Referring now to FIG. 2, a completion design 200 may include one stage 210 having five fracture clusters 220 where each fracture cluster 220 includes five fractures 230. Therefore, a full simulation of this design would require modeling twenty five fractures. A simplified completion design 240 may include a single equivalent fracture 250 representing the all the fractures 230 in each of the fracture clusters 220. A further simplified completion 260 may include a single equivalent fracture 270 for all of the fractures 230 in the entire stage 210.

Referring now to FIGS. 3A-C, a formation 300 includes an upper section 310, middle section 320, and lower section 330. The upper section 310 and lower section 330 have natural fractures 340 of varying density, orientation, and properties. The middle section 320 has no natural fractures. As a hydraulic fracture 350 is formed and propagates vertically, it encounters the natural fractures 340 and branches out into multiple branched fractures 360. The number of multiple fractures 360 will depend on the density, orientation, and properties of the natural fractures 340.
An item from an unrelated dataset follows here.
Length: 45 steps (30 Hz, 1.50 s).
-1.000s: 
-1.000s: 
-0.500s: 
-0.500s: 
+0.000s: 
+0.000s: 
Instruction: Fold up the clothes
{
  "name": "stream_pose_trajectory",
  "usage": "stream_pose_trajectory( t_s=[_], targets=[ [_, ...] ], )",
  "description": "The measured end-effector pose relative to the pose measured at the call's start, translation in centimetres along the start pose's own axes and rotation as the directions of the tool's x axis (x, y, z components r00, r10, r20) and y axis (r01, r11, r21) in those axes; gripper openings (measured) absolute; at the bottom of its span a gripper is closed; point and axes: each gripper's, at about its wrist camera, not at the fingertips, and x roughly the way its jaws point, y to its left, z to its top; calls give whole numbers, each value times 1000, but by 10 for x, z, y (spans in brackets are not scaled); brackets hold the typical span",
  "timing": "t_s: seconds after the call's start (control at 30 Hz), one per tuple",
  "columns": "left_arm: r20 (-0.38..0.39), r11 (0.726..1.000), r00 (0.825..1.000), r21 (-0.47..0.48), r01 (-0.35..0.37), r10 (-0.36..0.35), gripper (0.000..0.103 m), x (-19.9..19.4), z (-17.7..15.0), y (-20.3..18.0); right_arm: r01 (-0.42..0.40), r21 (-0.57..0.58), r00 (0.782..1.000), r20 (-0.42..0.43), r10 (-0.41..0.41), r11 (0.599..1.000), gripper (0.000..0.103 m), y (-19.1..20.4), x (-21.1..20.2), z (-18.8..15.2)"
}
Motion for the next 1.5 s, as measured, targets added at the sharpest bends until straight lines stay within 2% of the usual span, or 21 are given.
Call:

Referring back to FIG. 1, in certain embodiments, method 100 may also include specifying a natural fracture complexity factor 150 to take into account the branching of the fracture. In reference to FIGS. 3B-C, the natural fracture complexity factor allows for the hydraulic fracture 350 and branched fractures 360 to be analyzed as a single fracture 370. The natural fracture complexity factor defines the degree of fracture complexity (e.g., fracture branching) resulting from the interaction between natural fractures and hydraulic fractures, on a depth segment basis (e.g., by formation, reservoir unit, or unit depth segment). The natural fracture complexity factor may be drawn from a database or a model that designates a factor based on the natural fracture density, orientation, and properties per depth.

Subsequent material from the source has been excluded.